Volume 4 Issue 1 Spring , 2006
Minutes before I started writing this column I was responding to an atheist
radio listener who emailed me about one of the shows. You might think that is
not a very interesting way to start a newsletter, as I carry on email
discussions all the time, but here is the neat part: he lives in Australia and
he wrote me about a show we recorded almost a year ago. You see, this listener
catches my show on his iPod.
For those of you have not yet caught the wave, an iPod is a portable digital
audio player. It downloads content from your computer so you can carry your
songs (or whatever else you want to listen to) with you. It is quite simply one
of the hottest electronic items in the world.

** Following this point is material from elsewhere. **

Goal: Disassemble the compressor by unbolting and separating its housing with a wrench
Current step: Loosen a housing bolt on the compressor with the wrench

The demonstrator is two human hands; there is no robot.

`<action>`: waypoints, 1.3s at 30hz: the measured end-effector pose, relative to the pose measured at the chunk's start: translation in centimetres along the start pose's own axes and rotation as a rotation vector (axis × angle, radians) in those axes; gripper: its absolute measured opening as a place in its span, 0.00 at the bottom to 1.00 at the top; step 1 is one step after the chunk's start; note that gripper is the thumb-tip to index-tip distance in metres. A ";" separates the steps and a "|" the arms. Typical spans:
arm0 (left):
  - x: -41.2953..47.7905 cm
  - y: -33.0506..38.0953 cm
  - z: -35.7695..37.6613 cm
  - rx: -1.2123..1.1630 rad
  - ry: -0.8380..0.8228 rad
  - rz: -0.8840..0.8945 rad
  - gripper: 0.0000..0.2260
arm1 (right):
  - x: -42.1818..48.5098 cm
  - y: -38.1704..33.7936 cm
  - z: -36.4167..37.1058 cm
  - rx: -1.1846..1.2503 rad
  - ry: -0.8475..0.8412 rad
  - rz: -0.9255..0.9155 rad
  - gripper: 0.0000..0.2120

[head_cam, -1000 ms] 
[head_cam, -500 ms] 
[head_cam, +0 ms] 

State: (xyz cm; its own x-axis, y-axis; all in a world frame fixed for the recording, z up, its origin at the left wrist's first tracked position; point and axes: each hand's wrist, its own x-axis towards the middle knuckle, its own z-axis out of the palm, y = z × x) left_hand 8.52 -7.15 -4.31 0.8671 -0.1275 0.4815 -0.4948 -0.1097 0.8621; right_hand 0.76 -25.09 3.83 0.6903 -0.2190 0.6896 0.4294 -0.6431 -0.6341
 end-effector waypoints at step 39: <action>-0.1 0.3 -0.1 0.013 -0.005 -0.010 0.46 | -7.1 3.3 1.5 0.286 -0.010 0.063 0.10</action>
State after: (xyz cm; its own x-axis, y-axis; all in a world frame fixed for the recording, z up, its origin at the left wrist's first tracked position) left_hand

Although it was originally intended primarily as an easy way to access all
the songs in your CD collection, the iPod has opened up a whole new medium of
broadcasting: the podcast.
A podcast is a downloadable digital file of basically any type of broadcast
you can think of. Some of the more popular include T.V. shows, talk radio
broadcasts and niche audio presentations of all types, including, of course,
sermons. Computer users are able to download these broadcasts off the internet
directly to their iPods.
Also (and this is just incredible), listeners have the ability to actually
subscribe to a podcast. As a subscriber, every time they plug in their iPod to
their computer, any new episodes of a particular podcast (a new sermon or talk
radio show, for instance) that have been posted will automatically download to
their portable device. They don’t even have to check the host site.

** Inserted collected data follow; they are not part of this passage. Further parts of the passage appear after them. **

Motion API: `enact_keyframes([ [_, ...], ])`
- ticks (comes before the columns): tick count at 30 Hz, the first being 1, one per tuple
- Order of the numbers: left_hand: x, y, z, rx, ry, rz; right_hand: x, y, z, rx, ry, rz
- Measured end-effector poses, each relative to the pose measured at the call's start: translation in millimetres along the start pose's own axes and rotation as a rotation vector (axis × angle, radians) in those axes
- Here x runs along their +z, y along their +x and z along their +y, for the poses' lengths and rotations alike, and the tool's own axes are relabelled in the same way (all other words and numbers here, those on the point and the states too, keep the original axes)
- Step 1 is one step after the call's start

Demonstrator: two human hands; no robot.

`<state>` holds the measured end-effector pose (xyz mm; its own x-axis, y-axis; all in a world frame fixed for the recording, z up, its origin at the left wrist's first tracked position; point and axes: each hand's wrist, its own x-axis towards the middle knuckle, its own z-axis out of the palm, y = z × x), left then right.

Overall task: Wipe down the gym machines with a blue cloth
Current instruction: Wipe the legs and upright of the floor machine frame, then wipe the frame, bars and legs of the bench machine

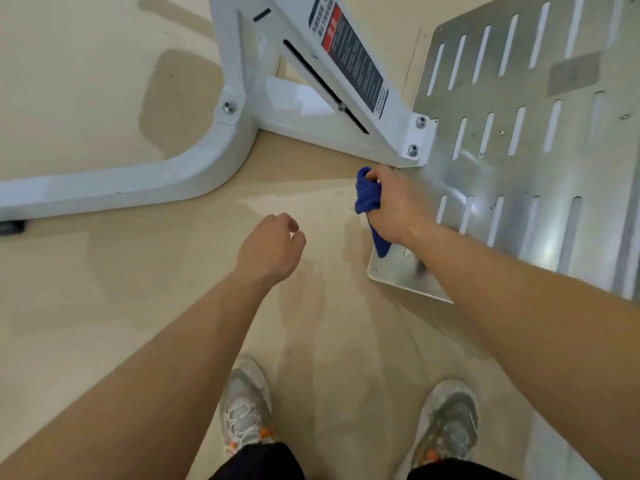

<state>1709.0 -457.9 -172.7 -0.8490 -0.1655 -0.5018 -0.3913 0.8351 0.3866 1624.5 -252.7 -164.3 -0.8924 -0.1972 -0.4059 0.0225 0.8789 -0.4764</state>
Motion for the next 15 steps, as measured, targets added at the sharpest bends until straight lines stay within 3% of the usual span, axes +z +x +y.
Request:
enact_keyframes([
  [7, -69.5, -91.9, 26.4, -0.071, -0.006, -0.082, -51.0, -84.3, -56.2, 0.068, 0.107, -0.121],
  [15, -178.2, -199.4, 83.3, -0.126, -0.031, -0.147, -172.0, -171.7, -135.7, 0.091, 0.108, -0.209],
])
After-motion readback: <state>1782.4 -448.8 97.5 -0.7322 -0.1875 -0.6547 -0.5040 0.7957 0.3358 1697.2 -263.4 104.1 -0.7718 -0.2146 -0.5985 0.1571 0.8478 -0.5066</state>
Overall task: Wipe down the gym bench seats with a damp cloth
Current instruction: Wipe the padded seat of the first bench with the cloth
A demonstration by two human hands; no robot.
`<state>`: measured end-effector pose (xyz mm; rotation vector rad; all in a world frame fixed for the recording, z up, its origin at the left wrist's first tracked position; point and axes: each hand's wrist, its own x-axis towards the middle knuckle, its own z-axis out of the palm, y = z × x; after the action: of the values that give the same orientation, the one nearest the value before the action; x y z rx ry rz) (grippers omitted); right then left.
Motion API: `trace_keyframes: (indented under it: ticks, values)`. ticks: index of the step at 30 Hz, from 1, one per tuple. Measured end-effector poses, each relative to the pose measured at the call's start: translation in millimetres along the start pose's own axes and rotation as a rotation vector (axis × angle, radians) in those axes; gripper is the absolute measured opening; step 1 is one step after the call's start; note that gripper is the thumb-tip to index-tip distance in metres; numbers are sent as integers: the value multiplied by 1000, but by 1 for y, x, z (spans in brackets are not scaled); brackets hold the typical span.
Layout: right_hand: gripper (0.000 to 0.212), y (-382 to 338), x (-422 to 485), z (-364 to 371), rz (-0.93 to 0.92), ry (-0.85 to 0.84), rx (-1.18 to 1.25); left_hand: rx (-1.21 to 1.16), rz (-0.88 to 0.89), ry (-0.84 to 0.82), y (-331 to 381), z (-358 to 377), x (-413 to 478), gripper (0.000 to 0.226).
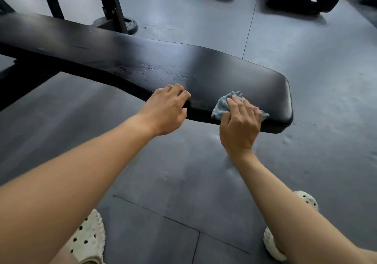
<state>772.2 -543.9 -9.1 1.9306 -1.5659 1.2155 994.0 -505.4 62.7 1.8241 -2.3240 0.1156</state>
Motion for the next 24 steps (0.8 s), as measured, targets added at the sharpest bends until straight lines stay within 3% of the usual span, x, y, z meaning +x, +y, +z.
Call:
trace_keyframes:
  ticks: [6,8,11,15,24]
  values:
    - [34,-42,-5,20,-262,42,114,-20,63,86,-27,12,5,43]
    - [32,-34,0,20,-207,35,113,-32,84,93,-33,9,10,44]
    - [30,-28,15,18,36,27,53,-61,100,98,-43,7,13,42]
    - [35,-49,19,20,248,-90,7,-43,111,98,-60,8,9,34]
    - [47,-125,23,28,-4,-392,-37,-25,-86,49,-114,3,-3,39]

Obviously this presents an amazing way to disseminate God’s truth and I have
tried to take full advantage of it. I posted my sermons, radio shows and
apologetics presentations on iTunes (the most popular podcasting portal) in
January and we are already averaging over 275 downloads a day.
The benefits of podcasting are immense. For one, a listener can carry around
a broadcast in their pocket and listen to it completely at their convenience.

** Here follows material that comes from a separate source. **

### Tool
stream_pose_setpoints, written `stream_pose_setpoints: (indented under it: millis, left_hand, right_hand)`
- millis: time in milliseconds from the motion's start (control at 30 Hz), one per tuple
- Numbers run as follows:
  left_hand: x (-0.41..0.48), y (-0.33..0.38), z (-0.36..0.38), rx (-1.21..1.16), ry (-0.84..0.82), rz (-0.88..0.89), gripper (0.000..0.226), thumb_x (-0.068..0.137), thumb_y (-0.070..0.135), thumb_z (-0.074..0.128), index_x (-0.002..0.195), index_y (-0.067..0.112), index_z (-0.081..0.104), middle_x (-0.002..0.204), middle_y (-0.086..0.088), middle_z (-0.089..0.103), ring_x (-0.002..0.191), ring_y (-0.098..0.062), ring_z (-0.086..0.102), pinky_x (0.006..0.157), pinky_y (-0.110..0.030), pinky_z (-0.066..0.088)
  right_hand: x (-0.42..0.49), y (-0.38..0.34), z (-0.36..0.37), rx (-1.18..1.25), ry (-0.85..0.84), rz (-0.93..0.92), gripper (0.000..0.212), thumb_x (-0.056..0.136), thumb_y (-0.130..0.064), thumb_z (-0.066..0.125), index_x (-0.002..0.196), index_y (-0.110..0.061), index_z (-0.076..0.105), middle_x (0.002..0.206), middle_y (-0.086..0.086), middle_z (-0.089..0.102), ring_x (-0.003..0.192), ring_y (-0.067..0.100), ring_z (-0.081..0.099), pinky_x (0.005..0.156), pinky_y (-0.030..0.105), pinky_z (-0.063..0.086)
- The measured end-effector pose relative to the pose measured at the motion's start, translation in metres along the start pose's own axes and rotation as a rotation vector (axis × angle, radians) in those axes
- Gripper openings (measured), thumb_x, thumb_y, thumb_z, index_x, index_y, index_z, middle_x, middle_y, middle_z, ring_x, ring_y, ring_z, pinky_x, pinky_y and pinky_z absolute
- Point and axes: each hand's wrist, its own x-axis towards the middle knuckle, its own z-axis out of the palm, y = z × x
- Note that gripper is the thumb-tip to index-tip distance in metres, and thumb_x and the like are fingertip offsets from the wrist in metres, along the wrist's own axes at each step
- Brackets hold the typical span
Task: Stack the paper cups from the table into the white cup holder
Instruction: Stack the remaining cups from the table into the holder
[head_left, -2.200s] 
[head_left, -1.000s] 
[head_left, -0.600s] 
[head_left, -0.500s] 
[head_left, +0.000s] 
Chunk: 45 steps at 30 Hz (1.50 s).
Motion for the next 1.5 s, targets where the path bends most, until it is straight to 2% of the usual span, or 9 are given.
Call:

I’ve heard from truckers who listen to my sermons as they drive and from a
Christian High School teacher who takes my radio shows into his classroom to
help teach apologetics and comparative religions. The portability makes the
possibilities endless.
Speaking of endless possibilities, the virtually limitless range of the
internet makes accessibility to broadcasts easier than ever. I have interacted
with subscribers from all over the world, including Germany, England and, as I
already mentioned, Australia.
In the past, a sermon, radio broadcast or apologetics presentation would
have reached only the people in the room (or broadcast radius) at the time. Much
of the work involved trying to get people to come to a building or tune it at
the right time. With this new technology, those barriers have been broken down.
Praise God!
May He be glorified as His truth marches on!